▶ _Task to carry out_: Below are some records; copy each line in them that contains "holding".

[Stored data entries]
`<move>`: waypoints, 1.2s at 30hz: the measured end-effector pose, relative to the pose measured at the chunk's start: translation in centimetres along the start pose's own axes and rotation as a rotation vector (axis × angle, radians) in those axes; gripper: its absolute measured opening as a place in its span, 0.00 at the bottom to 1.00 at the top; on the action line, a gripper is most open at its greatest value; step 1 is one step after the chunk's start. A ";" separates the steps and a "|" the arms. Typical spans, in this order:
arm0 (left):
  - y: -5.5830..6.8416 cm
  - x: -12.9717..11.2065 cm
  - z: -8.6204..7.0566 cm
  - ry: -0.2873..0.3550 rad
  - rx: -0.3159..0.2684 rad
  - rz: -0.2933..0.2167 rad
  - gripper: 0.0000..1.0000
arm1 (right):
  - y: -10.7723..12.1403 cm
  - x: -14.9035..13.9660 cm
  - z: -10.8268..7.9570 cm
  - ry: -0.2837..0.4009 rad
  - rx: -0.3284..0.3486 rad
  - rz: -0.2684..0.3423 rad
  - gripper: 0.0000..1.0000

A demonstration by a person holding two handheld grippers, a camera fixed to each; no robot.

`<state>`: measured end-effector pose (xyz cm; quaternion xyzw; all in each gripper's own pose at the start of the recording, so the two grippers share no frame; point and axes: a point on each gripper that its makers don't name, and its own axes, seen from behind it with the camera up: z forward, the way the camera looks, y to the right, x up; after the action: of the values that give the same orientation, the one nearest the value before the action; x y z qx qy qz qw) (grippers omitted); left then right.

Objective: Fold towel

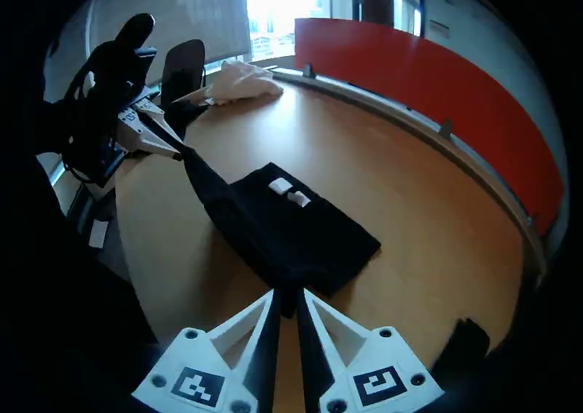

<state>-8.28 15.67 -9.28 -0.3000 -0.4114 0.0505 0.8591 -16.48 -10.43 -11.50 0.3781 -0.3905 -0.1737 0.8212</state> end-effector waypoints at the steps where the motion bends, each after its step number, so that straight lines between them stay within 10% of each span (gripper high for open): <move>1: -0.1 0.1 0.3 -0.002 0.002 0.000 0.17 | 0.3 0.0 0.2 -0.004 -0.002 -0.001 0.14; 36: -5.3 1.7 9.5 -0.080 0.068 0.023 0.17 | 8.2 0.3 8.2 -0.120 -0.007 0.041 0.14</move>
<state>-15.01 16.46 -0.60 -0.2731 -0.4400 0.0866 0.8511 -22.71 -9.22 -1.83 0.3560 -0.4462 -0.1805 0.8010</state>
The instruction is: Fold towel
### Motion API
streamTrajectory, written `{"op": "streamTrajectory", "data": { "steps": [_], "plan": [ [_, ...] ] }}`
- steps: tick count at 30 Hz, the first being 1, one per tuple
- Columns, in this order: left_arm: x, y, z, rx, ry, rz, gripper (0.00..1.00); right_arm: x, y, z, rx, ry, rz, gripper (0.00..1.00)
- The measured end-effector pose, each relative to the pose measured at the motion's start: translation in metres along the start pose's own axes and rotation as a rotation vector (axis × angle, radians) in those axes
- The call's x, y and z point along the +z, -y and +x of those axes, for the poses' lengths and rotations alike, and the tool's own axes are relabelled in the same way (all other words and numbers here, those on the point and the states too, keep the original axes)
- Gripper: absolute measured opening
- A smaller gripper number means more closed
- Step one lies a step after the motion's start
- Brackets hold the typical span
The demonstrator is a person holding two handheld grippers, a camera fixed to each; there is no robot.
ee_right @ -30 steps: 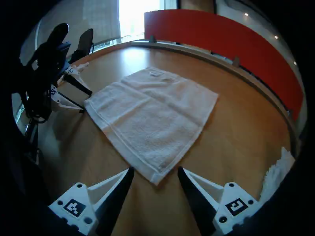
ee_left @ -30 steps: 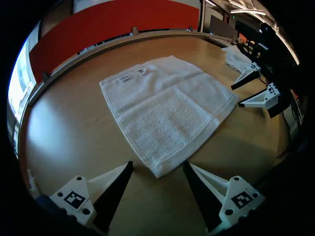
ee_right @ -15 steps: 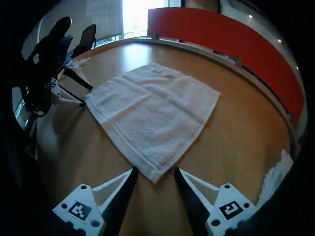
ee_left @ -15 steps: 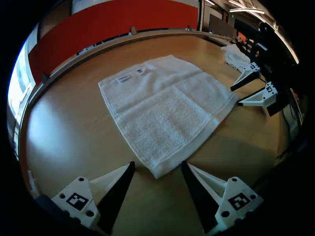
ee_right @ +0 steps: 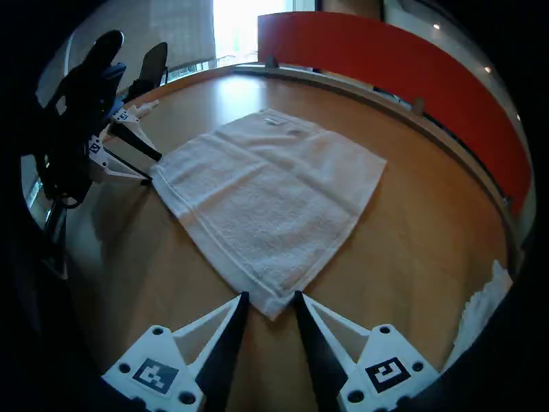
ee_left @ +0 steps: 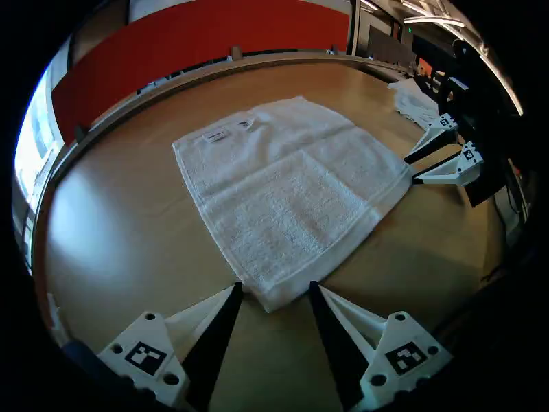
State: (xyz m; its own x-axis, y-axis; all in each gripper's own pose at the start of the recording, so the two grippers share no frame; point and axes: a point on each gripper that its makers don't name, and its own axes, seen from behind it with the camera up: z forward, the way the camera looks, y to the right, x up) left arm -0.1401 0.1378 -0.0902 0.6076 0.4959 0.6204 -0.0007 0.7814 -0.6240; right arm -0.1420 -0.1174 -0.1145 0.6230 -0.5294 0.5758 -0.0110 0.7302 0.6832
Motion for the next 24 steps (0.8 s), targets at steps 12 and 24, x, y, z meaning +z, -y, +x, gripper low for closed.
{"op": "streamTrajectory", "data": {
  "steps": [12,24],
  "plan": [
    [0.002,0.000,0.003,-0.008,0.006,0.017,0.14,-0.001,0.003,0.001,0.006,0.009,0.018,0.16],
    [-0.006,-0.001,0.012,-0.017,-0.007,0.013,0.12,-0.013,0.000,0.014,0.014,-0.024,0.005,0.15]
  ]
}}
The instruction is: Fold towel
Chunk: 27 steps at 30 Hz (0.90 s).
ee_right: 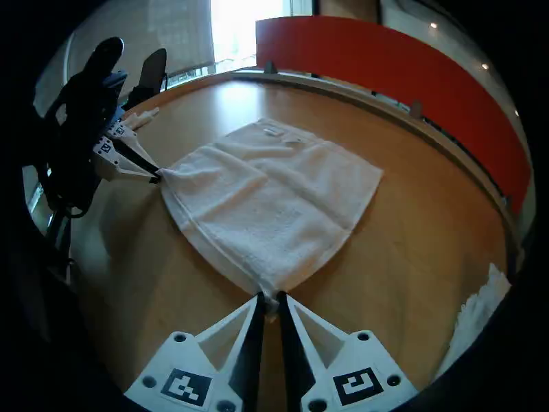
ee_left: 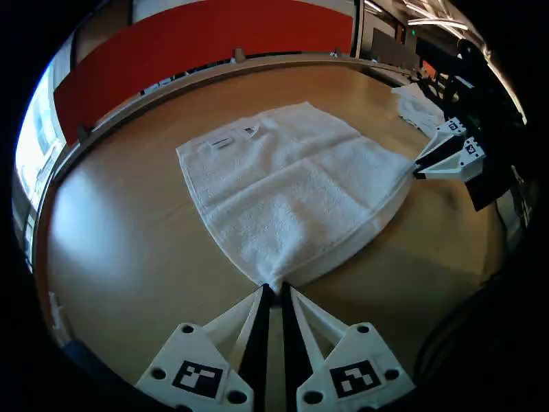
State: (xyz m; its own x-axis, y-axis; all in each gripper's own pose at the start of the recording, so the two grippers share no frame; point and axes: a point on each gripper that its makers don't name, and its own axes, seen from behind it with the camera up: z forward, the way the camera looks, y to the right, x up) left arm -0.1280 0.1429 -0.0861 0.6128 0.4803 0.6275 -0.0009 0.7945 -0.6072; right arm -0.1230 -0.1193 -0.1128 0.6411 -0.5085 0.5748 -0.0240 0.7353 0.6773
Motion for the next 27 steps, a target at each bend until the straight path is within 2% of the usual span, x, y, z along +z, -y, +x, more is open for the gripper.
{"op": "streamTrajectory", "data": {
  "steps": [14,27],
  "plan": [
    [-0.039,-0.001,0.033,-0.050,-0.057,-0.009,0.12,-0.038,-0.004,0.036,-0.008,-0.062,-0.030,0.15],
    [-0.076,-0.010,0.045,-0.080,-0.065,-0.002,0.12,-0.074,0.005,0.061,-0.031,-0.102,-0.038,0.15]
  ]
}}
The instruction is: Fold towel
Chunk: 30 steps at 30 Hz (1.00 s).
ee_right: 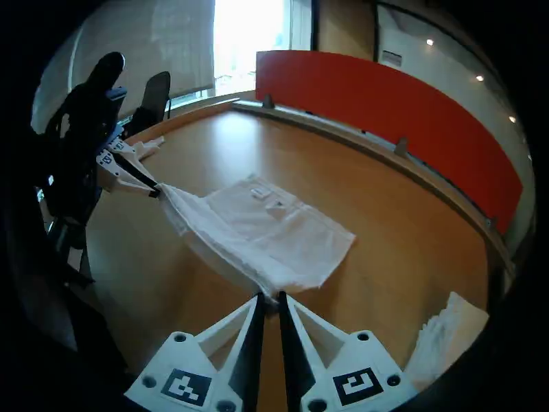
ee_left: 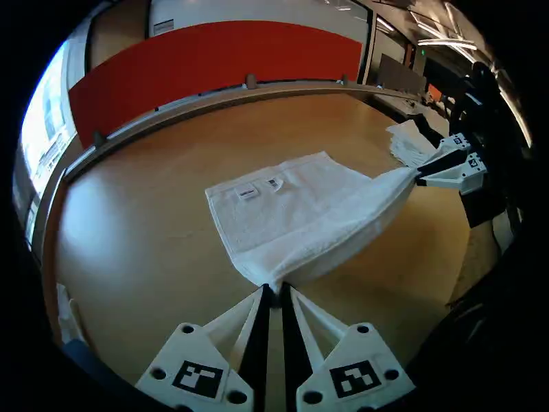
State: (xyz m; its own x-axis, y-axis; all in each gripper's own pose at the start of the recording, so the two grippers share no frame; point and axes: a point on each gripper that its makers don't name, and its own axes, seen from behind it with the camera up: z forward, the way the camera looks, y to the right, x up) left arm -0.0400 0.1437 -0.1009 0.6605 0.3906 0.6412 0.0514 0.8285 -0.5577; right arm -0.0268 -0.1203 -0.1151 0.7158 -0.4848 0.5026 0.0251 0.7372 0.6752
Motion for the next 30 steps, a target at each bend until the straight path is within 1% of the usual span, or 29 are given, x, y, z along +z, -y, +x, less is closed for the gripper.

▶ _Task result_:
A demonstration by a person holding two handheld grippers, a camera fixed to each; no robot.
The demonstrator is a person holding two handheld grippers, a camera fixed to each; there is no robot.

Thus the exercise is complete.